=== Problem statement ===
Please write out all the data exactly as shown.

════════

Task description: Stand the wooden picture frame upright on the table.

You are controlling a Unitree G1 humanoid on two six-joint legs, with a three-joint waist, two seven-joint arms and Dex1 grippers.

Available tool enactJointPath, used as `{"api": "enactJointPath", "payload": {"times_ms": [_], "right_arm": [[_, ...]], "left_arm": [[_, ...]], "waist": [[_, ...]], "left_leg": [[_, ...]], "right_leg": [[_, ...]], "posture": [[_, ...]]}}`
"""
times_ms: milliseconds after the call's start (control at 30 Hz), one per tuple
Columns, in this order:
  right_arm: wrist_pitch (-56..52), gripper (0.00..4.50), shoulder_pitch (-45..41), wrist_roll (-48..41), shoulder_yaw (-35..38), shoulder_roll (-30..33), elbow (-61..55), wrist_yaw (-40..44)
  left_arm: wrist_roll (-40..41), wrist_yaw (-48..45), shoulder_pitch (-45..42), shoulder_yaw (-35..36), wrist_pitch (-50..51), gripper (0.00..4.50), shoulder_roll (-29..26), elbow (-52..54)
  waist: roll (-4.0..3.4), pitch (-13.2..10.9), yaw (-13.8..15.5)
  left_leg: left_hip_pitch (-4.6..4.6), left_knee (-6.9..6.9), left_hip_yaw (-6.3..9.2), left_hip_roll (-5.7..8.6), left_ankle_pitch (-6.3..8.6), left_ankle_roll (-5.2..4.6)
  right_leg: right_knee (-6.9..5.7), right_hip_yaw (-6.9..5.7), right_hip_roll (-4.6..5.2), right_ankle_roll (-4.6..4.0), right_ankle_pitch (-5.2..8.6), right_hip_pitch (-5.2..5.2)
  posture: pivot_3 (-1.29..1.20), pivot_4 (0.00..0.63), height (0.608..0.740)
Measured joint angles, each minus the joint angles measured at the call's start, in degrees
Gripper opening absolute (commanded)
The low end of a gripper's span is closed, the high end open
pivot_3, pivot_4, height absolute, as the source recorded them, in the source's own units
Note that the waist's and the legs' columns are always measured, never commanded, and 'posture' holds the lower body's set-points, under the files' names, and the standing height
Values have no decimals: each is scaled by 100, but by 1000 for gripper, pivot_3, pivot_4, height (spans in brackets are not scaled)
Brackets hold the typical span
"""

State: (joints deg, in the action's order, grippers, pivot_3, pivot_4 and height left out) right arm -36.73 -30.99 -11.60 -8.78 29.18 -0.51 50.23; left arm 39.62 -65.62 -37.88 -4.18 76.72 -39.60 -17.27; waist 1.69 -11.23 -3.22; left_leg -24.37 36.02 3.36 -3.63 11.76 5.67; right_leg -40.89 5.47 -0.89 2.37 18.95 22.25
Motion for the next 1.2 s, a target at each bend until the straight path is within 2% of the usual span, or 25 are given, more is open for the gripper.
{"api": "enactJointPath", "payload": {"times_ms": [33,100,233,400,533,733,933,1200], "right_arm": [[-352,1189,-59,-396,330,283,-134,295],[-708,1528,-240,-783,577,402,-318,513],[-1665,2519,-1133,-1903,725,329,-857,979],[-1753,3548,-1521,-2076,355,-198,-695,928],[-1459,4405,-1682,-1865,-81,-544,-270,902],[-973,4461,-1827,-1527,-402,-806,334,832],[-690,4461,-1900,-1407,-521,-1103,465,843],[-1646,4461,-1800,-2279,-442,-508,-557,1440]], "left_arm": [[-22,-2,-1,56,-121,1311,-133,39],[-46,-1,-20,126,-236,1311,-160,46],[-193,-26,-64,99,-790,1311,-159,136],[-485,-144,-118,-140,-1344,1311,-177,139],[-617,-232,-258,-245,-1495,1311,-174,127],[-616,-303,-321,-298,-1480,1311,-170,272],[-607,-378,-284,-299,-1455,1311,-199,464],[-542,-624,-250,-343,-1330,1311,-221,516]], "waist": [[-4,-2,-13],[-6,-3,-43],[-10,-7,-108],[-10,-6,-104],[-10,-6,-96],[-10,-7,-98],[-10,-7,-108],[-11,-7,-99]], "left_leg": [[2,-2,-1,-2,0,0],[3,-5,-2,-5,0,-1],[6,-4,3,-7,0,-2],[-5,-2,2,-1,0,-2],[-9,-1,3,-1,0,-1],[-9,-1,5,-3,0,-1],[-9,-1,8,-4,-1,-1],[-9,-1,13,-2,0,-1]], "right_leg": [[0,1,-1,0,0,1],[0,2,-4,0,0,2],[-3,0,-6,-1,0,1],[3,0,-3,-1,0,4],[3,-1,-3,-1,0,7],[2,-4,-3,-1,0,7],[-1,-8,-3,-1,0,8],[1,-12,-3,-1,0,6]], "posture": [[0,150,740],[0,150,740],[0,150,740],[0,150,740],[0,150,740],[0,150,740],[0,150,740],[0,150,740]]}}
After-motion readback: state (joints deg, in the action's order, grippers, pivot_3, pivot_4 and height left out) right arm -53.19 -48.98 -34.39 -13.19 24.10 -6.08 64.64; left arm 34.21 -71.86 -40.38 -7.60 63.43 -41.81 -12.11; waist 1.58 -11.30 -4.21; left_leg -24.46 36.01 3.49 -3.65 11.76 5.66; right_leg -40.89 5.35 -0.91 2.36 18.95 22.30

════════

=== Solution for this problem ===
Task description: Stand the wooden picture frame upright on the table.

You are controlling a Unitree G1 humanoid on two six-joint legs, with a three-joint waist, two seven-joint arms and Dex1 grippers.

Available tool enactJointPath, used as `{"api": "enactJointPath", "payload": {"times_ms": [_], "right_arm": [[_, ...]], "left_arm": [[_, ...]], "waist": [[_, ...]], "left_leg": [[_, ...]], "right_leg": [[_, ...]], "posture": [[_, ...]]}}`
"""
times_ms: milliseconds after the call's start (control at 30 Hz), one per tuple
Columns, in this order:
  right_arm: wrist_pitch (-56..52), gripper (0.00..4.50), shoulder_pitch (-45..41), wrist_roll (-48..41), shoulder_yaw (-35..38), shoulder_roll (-30..33), elbow (-61..55), wrist_yaw (-40..44)
  left_arm: wrist_roll (-40..41), wrist_yaw (-48..45), shoulder_pitch (-45..42), shoulder_yaw (-35..36), wrist_pitch (-50..51), gripper (0.00..4.50), shoulder_roll (-29..26), elbow (-52..54)
  waist: roll (-4.0..3.4), pitch (-13.2..10.9), yaw (-13.8..15.5)
  left_leg: left_hip_pitch (-4.6..4.6), left_knee (-6.9..6.9), left_hip_yaw (-6.3..9.2), left_hip_roll (-5.7..8.6), left_ankle_pitch (-6.3..8.6), left_ankle_roll (-5.2..4.6)
  right_leg: right_knee (-6.9..5.7), right_hip_yaw (-6.9..5.7), right_hip_roll (-4.6..5.2), right_ankle_roll (-4.6..4.0), right_ankle_pitch (-5.2..8.6), right_hip_pitch (-5.2..5.2)
  posture: pivot_3 (-1.29..1.20), pivot_4 (0.00..0.63), height (0.608..0.740)
Measured joint angles, each minus the joint angles measured at the call's start, in degrees
Gripper opening absolute (commanded)
The low end of a gripper's span is closed, the high end open
pivot_3, pivot_4, height absolute, as the source recorded them, in the source's own units
Note that the waist's and the legs' columns are always measured, never commanded, and 'posture' holds the lower body's set-points, under the files' names, and the standing height
Values have no decimals: each is scaled by 100, but by 1000 for gripper, pivot_3, pivot_4, height (spans in brackets are not scaled)
Brackets hold the typical span
"""

State: (joints deg, in the action's order, grippers, pivot_3, pivot_4 and height left out) right arm -36.73 -30.99 -11.60 -8.78 29.18 -0.51 50.23; left arm 39.62 -65.62 -37.88 -4.18 76.72 -39.60 -17.27; waist 1.69 -11.23 -3.22; left_leg -24.37 36.02 3.36 -3.63 11.76 5.67; right_leg -40.89 5.47 -0.89 2.37 18.95 22.25
Motion for the next 1.2 s, a target at each bend until the straight path is within 2% of the usual span, or 25 are given, more is open for the gripper.
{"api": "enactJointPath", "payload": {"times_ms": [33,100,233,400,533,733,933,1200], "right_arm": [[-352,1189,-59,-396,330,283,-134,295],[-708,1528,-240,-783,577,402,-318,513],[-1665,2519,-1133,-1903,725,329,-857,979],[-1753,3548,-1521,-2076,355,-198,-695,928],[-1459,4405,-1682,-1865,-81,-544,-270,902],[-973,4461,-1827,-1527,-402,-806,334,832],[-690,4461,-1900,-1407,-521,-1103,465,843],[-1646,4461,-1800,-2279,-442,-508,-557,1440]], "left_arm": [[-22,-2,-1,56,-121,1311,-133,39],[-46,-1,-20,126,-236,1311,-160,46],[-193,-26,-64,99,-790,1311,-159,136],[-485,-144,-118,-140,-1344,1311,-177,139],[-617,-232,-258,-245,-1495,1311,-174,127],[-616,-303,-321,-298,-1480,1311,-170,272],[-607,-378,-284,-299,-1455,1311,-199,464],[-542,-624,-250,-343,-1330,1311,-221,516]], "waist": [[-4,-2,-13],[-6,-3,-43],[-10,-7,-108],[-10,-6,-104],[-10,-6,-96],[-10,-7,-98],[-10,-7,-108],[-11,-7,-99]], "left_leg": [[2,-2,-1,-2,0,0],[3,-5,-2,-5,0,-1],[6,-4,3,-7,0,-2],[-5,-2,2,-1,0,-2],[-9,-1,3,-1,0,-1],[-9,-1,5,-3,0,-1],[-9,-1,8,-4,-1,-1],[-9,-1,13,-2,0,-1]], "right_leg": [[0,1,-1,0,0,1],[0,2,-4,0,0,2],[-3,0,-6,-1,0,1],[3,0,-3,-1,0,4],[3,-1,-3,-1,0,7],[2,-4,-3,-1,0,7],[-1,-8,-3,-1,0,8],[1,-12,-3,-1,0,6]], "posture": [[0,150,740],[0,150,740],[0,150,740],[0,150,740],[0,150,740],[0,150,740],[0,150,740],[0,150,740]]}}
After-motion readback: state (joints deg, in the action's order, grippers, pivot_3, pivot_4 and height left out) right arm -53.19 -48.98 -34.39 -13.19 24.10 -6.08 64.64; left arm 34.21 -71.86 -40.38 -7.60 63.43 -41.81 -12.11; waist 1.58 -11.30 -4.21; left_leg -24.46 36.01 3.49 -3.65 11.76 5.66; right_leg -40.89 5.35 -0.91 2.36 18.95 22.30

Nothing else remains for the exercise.